#### [Work instructions]
Using the records below, count the lines with "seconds" in them. Give the number only.

#### [Data extract]
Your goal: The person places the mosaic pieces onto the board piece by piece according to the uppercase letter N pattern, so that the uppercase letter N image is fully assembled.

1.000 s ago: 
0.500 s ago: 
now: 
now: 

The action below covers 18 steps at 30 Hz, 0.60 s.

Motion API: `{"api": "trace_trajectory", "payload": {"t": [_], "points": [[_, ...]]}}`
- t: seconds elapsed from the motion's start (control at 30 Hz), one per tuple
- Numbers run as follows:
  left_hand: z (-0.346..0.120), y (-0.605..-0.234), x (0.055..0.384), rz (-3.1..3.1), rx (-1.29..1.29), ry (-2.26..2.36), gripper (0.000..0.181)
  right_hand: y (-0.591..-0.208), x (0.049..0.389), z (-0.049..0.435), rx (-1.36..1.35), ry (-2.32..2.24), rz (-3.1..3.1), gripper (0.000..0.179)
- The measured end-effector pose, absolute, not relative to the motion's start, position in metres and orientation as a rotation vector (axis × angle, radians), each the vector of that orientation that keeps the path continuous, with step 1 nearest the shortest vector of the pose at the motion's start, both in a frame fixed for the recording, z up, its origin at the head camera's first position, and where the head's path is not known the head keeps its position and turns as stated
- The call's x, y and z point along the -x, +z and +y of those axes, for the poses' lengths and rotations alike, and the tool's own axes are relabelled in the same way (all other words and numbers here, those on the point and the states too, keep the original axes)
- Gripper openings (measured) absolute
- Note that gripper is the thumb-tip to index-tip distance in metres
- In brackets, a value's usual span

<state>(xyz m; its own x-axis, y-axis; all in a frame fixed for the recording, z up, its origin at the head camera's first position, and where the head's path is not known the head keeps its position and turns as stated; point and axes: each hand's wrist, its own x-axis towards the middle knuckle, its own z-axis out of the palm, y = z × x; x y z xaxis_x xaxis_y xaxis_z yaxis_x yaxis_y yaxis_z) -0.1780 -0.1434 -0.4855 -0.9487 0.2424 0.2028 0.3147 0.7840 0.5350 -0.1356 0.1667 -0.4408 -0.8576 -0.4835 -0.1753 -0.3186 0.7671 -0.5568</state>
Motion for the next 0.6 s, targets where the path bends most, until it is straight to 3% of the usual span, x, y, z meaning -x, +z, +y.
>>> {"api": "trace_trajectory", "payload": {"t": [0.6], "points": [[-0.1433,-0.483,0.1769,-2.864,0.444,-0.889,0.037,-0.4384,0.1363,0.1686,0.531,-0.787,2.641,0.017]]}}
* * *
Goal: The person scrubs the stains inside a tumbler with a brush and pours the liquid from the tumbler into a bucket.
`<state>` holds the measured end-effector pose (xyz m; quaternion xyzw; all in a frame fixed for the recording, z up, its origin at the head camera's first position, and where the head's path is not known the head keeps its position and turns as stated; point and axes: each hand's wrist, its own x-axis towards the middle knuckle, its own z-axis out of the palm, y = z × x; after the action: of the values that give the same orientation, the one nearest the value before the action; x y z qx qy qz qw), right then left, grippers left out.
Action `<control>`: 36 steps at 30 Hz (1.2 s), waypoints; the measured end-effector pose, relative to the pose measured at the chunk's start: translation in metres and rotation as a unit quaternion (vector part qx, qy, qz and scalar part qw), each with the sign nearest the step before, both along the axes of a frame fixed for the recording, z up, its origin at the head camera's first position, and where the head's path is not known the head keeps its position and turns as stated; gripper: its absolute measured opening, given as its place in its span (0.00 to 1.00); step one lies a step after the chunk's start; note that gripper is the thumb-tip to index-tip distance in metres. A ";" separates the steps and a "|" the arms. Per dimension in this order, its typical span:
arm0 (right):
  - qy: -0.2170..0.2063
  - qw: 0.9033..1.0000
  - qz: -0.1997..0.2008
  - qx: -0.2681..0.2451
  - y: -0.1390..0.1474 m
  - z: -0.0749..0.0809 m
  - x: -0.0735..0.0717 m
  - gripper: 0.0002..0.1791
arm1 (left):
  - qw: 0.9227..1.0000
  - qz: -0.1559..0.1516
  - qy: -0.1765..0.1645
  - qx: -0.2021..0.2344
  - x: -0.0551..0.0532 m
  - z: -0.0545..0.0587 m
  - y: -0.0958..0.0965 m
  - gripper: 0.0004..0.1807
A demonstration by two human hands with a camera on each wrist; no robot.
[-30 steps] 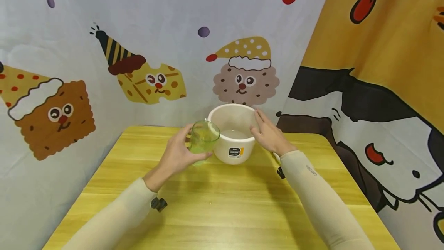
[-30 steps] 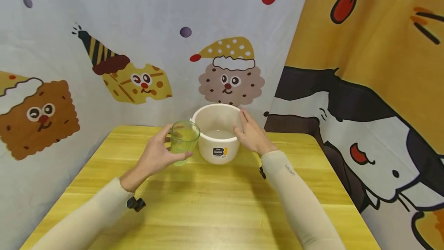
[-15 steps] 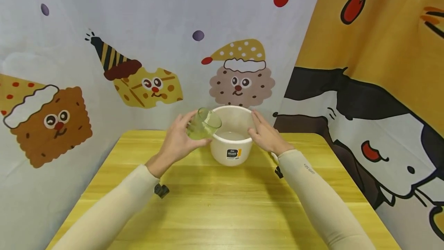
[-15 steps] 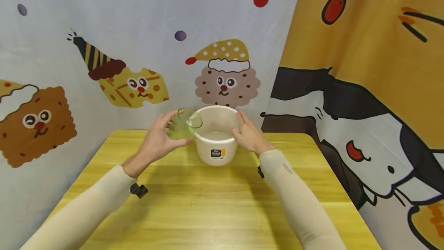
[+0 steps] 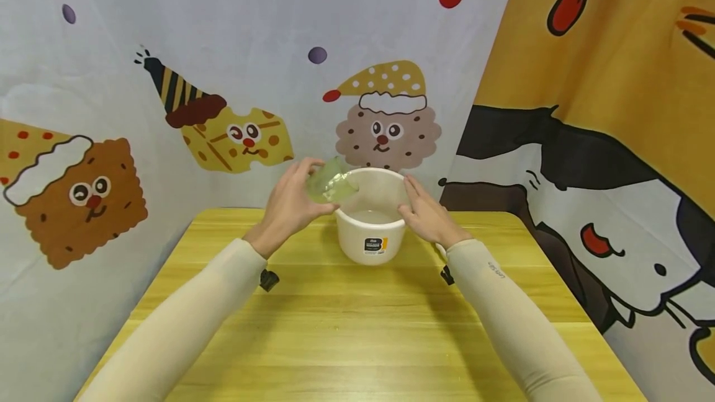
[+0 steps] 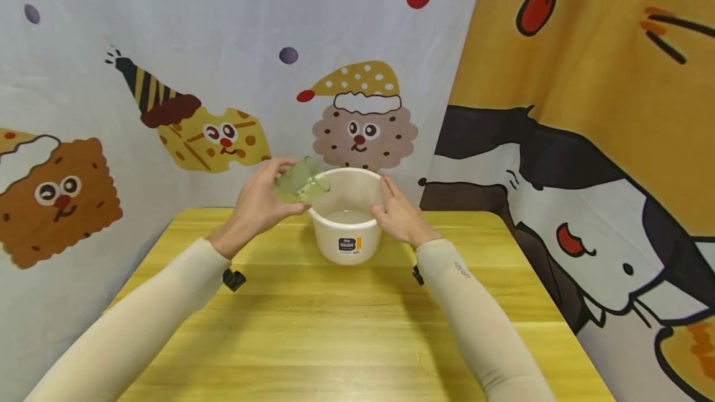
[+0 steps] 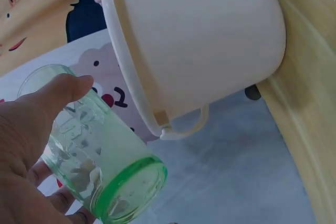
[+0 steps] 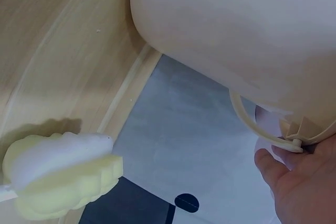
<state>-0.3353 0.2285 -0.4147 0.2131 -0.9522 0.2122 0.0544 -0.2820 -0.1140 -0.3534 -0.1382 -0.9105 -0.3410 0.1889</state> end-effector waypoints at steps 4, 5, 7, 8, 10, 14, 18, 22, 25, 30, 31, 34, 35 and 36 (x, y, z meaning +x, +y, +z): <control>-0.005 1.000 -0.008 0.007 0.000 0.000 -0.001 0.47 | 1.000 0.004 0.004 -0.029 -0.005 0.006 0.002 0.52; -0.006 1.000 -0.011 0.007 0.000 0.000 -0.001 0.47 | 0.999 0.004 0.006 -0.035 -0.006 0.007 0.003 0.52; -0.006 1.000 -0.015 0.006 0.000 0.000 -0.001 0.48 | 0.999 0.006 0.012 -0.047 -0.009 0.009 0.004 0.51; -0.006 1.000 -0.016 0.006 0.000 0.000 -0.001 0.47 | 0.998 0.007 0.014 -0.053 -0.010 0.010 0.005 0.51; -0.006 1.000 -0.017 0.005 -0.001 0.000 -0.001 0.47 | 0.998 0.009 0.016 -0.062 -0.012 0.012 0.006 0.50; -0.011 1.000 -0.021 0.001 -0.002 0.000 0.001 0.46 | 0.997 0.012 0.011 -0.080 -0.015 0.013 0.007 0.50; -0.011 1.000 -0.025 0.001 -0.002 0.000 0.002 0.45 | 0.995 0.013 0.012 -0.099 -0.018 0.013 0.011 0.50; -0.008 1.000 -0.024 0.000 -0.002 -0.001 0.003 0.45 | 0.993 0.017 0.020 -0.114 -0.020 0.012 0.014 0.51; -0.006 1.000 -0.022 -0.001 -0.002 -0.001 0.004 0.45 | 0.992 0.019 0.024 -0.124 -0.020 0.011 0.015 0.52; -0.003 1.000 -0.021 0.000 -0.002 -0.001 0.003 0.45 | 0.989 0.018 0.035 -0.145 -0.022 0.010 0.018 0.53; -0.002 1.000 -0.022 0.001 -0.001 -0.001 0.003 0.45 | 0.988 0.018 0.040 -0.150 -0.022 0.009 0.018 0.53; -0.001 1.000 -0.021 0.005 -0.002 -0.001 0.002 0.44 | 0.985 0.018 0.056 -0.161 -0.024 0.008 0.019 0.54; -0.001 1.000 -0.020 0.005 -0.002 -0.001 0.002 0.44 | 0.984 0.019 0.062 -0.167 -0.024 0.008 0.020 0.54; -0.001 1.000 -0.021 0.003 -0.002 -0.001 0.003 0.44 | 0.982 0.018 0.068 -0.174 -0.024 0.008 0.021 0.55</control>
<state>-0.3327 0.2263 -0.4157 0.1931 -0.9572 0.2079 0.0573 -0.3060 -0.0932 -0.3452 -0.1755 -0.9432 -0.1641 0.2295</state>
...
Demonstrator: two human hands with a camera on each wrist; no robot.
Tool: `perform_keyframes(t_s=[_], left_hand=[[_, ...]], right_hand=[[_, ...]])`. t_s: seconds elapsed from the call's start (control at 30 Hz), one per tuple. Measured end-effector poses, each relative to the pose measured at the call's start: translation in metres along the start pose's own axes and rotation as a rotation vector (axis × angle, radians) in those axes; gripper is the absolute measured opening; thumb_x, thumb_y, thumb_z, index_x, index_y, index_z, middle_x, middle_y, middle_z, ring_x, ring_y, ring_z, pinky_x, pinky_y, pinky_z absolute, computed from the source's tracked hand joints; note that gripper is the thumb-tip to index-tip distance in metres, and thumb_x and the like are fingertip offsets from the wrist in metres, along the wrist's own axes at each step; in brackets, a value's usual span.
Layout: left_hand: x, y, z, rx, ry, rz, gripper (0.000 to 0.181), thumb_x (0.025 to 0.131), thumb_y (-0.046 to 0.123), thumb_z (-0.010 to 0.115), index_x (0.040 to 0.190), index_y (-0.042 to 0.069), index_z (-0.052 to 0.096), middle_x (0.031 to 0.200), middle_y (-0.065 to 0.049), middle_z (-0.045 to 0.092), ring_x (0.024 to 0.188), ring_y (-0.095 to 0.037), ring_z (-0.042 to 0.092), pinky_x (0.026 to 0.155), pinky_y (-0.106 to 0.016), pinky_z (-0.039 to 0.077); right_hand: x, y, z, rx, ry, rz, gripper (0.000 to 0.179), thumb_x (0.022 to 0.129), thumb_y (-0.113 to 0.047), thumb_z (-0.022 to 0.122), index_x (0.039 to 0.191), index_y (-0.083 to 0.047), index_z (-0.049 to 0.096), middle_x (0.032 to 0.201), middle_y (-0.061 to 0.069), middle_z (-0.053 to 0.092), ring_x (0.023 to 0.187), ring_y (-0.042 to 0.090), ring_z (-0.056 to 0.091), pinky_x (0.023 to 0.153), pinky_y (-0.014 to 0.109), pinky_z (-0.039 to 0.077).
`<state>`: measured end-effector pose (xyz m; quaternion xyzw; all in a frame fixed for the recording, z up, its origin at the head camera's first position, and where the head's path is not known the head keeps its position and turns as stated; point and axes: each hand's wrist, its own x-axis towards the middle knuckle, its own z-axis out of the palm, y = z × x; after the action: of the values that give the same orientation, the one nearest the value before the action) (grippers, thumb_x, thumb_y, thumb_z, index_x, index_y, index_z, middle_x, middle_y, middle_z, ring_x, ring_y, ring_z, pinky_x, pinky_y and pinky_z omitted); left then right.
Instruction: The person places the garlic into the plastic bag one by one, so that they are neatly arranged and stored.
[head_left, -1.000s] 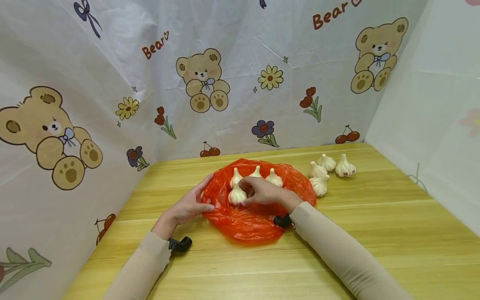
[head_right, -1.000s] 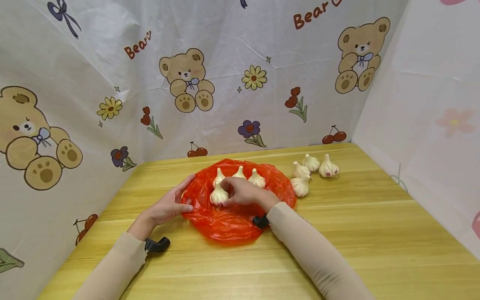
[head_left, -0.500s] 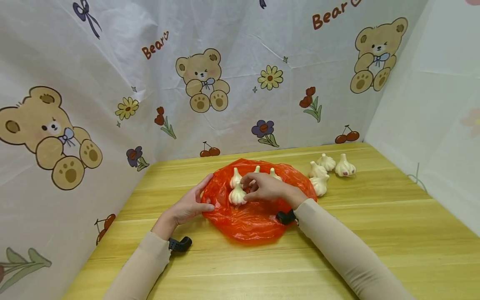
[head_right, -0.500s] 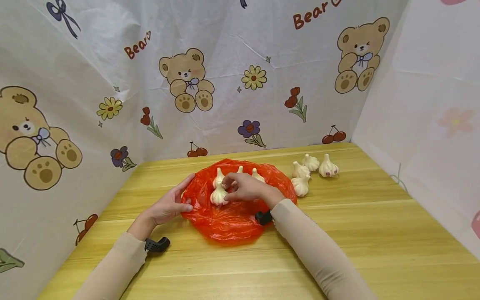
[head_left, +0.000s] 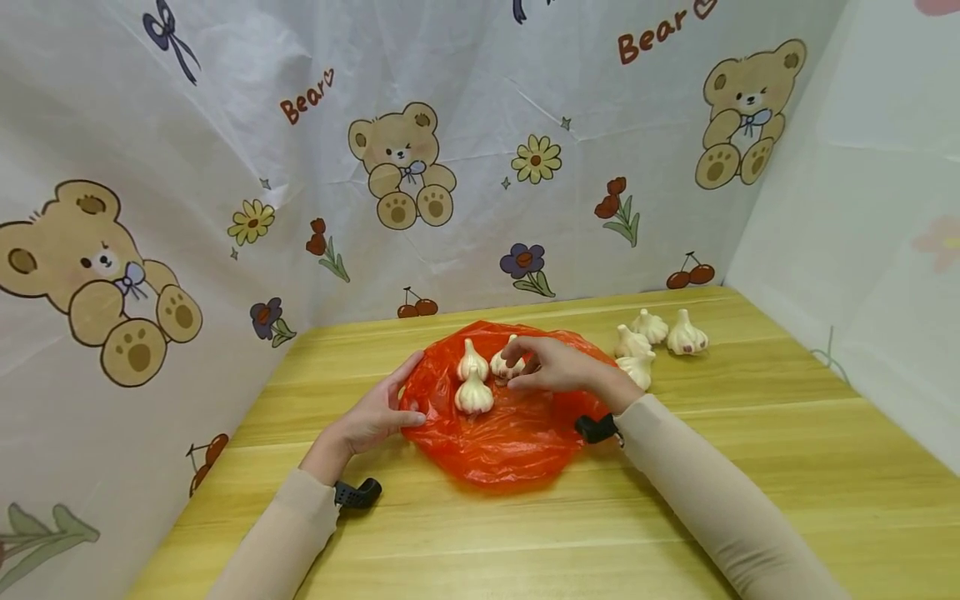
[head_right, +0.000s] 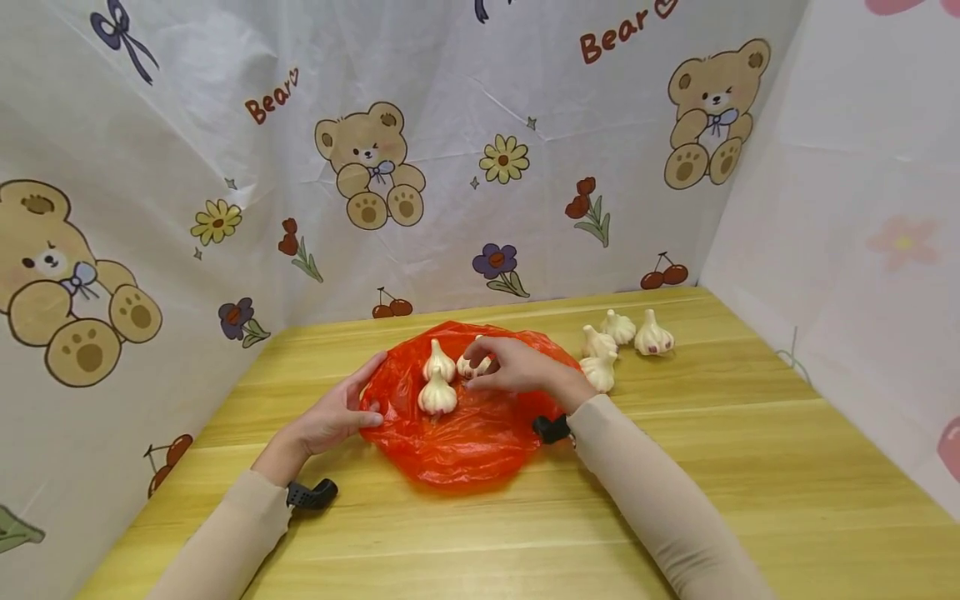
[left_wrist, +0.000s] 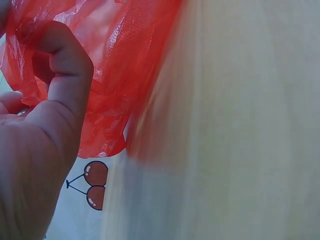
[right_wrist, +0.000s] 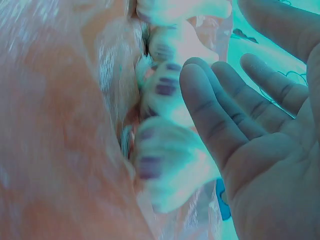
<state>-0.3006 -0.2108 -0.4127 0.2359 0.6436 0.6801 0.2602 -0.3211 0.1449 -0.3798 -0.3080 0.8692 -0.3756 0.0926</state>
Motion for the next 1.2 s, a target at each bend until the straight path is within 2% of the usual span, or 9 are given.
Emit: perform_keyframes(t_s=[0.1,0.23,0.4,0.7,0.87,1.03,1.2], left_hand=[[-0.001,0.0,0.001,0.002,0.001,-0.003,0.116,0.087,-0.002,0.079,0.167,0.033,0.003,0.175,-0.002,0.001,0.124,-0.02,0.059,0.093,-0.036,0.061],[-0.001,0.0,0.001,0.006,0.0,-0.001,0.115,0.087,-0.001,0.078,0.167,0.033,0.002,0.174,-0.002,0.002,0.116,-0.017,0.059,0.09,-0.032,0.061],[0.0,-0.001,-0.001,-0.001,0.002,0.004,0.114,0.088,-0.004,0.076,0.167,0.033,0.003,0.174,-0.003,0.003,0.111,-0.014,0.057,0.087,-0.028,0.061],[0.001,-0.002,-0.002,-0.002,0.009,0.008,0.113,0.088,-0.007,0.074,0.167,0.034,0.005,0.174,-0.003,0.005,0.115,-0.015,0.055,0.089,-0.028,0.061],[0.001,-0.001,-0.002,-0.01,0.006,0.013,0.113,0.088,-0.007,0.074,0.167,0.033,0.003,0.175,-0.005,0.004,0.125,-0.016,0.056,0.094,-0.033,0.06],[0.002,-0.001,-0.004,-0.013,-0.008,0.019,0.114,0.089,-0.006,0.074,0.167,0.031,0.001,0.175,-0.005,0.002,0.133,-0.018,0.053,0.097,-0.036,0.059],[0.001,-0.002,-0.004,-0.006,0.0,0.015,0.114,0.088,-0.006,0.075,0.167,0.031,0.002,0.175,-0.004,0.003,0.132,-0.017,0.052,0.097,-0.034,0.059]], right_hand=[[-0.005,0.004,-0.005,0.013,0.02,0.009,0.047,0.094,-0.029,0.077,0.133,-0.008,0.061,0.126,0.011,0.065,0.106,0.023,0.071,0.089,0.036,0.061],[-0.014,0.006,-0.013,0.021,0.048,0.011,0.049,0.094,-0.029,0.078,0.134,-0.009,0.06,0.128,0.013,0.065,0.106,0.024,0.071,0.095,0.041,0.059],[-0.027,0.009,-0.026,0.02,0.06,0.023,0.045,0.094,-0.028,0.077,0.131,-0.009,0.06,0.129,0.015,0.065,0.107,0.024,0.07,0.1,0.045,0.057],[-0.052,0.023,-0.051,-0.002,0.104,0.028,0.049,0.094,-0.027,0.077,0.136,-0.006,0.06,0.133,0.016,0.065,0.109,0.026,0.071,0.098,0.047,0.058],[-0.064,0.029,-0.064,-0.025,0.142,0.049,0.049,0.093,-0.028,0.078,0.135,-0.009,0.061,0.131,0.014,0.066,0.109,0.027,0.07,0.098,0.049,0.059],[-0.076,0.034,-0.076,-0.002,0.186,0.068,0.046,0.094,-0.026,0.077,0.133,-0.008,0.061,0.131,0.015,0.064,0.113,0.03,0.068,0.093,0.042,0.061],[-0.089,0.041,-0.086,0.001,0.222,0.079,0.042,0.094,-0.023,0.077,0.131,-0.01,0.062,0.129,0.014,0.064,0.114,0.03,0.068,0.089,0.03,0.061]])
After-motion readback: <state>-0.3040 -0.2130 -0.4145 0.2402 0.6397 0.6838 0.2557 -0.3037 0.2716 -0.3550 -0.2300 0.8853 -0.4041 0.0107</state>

#### [Result]
2